**Task details**:
Show all lines from the material that carry the word "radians".

─── Entries supplied

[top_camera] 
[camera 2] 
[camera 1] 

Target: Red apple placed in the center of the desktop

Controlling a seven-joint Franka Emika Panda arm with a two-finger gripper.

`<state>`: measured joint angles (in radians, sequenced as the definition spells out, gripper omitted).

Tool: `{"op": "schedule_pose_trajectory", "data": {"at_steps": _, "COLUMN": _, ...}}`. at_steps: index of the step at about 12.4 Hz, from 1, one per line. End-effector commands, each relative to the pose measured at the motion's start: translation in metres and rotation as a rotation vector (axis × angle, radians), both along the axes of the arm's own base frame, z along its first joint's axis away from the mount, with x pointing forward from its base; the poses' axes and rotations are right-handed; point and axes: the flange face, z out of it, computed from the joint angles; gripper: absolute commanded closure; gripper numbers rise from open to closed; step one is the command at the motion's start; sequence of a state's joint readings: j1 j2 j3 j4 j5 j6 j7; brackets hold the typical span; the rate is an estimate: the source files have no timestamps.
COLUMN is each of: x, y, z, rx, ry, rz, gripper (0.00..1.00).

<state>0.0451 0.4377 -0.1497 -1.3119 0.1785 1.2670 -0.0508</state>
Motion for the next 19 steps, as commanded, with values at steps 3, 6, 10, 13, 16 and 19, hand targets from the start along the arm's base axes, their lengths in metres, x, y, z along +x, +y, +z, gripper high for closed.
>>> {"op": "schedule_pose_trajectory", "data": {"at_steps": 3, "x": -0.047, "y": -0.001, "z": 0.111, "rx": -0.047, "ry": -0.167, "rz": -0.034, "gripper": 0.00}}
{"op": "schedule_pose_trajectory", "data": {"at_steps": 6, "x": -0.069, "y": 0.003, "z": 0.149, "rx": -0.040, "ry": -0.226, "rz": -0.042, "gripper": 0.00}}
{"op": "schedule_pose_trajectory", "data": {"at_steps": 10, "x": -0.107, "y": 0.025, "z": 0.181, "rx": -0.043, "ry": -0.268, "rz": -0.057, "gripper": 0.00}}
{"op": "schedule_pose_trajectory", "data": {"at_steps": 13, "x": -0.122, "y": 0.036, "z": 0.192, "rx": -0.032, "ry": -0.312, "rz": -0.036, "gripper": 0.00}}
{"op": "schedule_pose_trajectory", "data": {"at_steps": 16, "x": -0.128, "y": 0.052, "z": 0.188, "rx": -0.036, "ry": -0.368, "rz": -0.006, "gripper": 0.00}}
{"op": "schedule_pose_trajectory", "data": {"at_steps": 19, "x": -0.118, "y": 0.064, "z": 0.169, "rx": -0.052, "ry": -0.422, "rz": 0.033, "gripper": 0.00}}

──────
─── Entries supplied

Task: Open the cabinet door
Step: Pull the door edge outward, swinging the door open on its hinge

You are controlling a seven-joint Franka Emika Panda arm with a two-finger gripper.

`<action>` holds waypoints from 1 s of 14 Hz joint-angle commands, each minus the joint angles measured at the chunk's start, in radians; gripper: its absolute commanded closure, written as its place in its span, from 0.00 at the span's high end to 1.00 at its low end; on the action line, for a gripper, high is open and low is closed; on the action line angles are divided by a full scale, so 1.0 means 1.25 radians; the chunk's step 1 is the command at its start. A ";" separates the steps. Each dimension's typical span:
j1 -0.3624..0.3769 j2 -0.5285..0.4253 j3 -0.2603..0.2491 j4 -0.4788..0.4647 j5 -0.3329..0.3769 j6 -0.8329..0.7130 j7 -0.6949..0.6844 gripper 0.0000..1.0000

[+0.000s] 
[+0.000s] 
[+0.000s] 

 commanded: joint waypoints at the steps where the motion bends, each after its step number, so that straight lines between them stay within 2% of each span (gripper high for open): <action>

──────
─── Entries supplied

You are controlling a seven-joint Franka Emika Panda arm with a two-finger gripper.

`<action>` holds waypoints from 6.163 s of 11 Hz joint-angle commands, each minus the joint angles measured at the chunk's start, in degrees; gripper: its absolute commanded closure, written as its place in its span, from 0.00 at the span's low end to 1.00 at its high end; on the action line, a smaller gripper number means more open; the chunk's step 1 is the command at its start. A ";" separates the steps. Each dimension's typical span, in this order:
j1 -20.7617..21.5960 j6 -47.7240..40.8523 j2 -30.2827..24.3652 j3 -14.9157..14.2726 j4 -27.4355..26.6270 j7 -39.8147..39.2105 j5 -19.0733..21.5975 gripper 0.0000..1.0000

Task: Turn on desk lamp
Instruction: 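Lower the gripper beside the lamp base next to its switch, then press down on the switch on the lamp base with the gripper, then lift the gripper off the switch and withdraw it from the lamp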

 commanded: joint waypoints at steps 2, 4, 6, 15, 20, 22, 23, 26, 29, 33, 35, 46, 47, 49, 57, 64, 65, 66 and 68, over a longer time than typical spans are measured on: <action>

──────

**Response area**:
`<state>`: measured joint angles (in radians, sequenced as the definition spells out, gripper omitted).
Tool: `{"op": "schedule_pose_trajectory", "data": {"at_steps": _, "COLUMN": _, ...}}`. at_steps: index of the step at about 12.4 Hz, from 1, one per line. End-effector commands, each relative to the pose measured at the motion's start: translation in metres and rotation as a rotation vector (axis × angle, radians), both along the axes of the arm's own base frame, z along its first joint's axis away from the mount, with x pointing forward from its base; the poses' axes and rotations are right-handed; point and axes: the flange face, z out of it, computed from the joint angles; gripper: absolute commanded closure; gripper numbers rise from open to closed; step one is the command at the motion's start; sequence of a state's joint readings: j1 j2 j3 j4 j5 j6 j7; brackets hold the typical span; the rate is an estimate: the source files have no timestamps.
`<action>` holds waypoints from 1 s of 14 Hz joint-angle commands, each minus the joint angles measured at the chunk's start, in radians; gripper: its absolute commanded closure, written as its place in its span, from 0.00 at the span's high end to 1.00 at its low end; on the action line, for a gripper, high is open and low is closed; on the action line angles are divided by a full scale, so 1.0 means 1.25 radians; the chunk's step 1 is the command at its start. A ";" separates the steps. Each dimension's typical span:

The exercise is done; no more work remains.